Nick Weinberg is a lifelong vegetarian. Printed meat still wouldn’t cut it for him.

“I wouldn’t eat printed meat. My decision to be a vegetarian is not based on the ethical issues that surround it. It has always been the texture of meat and the idea of me actually cutting into it that has creeped me out. I’ve never been one to wear a leather jacket, but I do own a couple pairs of leather/suede shoes. I’d be up for trying printed leather.”

Jordan Reeves thinks he’ll rest a lot more easily when printed meat is a reality.

“I come from Alabama, a land where the standard ‘meat and 3’ is the only available option. The only people who ordered a veggie plate were the little old ladies who ventured out once a week — lunch with their Sunday school class after church, perhaps. We had meat with every meal, and it was also a staple in most of our snack foods. I bled BBQ sauce. Then, about two years ago, I read Jonathan Safran Foer’s Eating Animals. I pledged to never, ever eat an animal again. Currently, I spend a large amount of my time and energy to educating myself about vegetarianism and the humane treatment of animals. Not only would this be a cathartic culmination of that scholarship, but it could potentially disrupt the destruction of the environment. I literally lie awake at night worrying about the natural world’s future. I think one of the most detrimental forces to the earth is the factory farming institution.
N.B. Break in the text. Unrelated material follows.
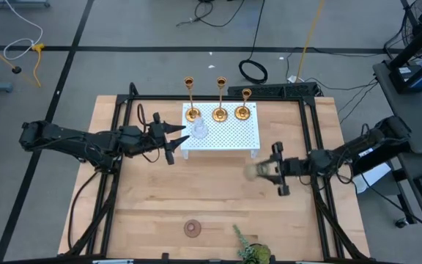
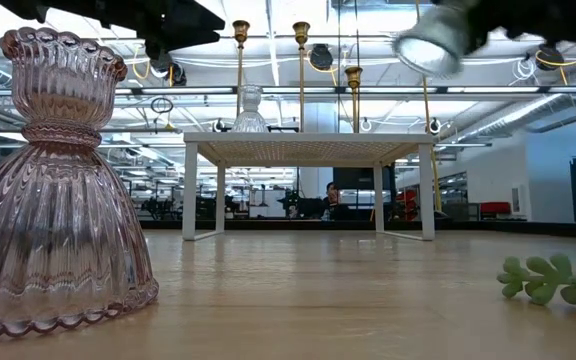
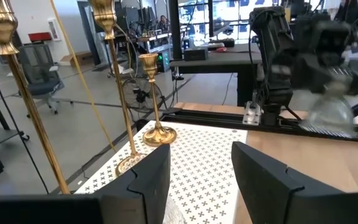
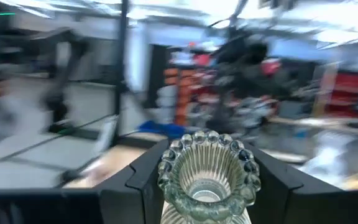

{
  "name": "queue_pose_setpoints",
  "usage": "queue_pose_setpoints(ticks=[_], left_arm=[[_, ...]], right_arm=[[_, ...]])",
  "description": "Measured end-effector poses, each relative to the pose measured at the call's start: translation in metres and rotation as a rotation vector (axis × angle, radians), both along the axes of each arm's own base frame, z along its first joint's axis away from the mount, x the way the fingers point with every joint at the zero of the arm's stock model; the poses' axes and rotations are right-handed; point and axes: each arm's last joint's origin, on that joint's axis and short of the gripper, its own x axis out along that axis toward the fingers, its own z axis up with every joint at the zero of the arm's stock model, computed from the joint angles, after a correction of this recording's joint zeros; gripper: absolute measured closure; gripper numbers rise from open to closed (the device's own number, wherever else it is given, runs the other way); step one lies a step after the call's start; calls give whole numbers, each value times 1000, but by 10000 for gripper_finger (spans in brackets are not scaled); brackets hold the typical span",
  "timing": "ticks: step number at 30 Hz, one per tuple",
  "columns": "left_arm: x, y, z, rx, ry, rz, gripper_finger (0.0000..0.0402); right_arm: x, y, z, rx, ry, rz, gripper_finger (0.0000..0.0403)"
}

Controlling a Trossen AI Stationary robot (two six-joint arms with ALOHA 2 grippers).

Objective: Pick & Place candle stick holders
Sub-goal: Put the green glass candle holder on the shelf

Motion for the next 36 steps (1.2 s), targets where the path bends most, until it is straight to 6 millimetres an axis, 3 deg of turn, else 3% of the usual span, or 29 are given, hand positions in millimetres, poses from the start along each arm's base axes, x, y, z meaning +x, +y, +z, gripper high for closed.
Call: queue_pose_setpoints(ticks=[5, 9, 19, 28, 36], left_arm=[[0, 0, 0, -3, -4, 0, 224], [0, 0, 0, -3, -4, -1, 224], [0, 0, 0, -3, -2, -3, 224], [0, -5, -4, 2, 41, -32, 224], [0, -17, -7, -3, 79, -244, 224]], right_arm=[[22, -20, 38, -25, 38, -216, 244], [38, -44, 48, -9, 135, -380, 242], [65, -88, 14, 125, 301, -566, 241], [72, -96, 7, 89, 321, -579, 233], [70, -102, 4, 69, 342, -607, 179]])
If printed leather became a thing, I could sleep at night!

To her own amazement, lifelong vegetarian Kate Torgovnick thinks she’d try printed meat.

“When I read about Andras Forgacs’ talk in the TEDGlobal program, I thought: ‘this guy is nuts’ and the idea was futuristically creepy. Then I watched the talk and saw that his idea is so much subtler than I first realized. Taking a biopsy of tissue doesn’t harm an animal, reproducing the tissues from it and then growing them en masse creates a material that is in many ways better than the original. If it catches on, this is a way out of the mass raise-and-slaughter paradigm. So I am surprised to say that I would eat printed meat. As weird as it might feel at first, if no animal is harmed in the process, I am fine with it. I have no idea what a real hamburger or bacon tastes like, and would like to be in the know. I’m also curious, can printed meat even be healthier than real meat?

Mark Bogdanoff is a lifelong vegetarian. He says no to printed meat, but he’s happy it’s happening.

“I’ve never intentionally eaten meat and don’t intend to. I do eat vegetarian meats such as veggie burgers or sausages, but not a lot. And, I generally enjoy the alternatives that aren’t even really trying to be meat. I have nothing to measure against so I just go for what’s healthy and tastes good. So, I’m just not that interested in printed meat that’s trying to be real meat. Am I glad it’s starting to exist? Very. I hope it becomes a method by which we can stop killing animals for food.”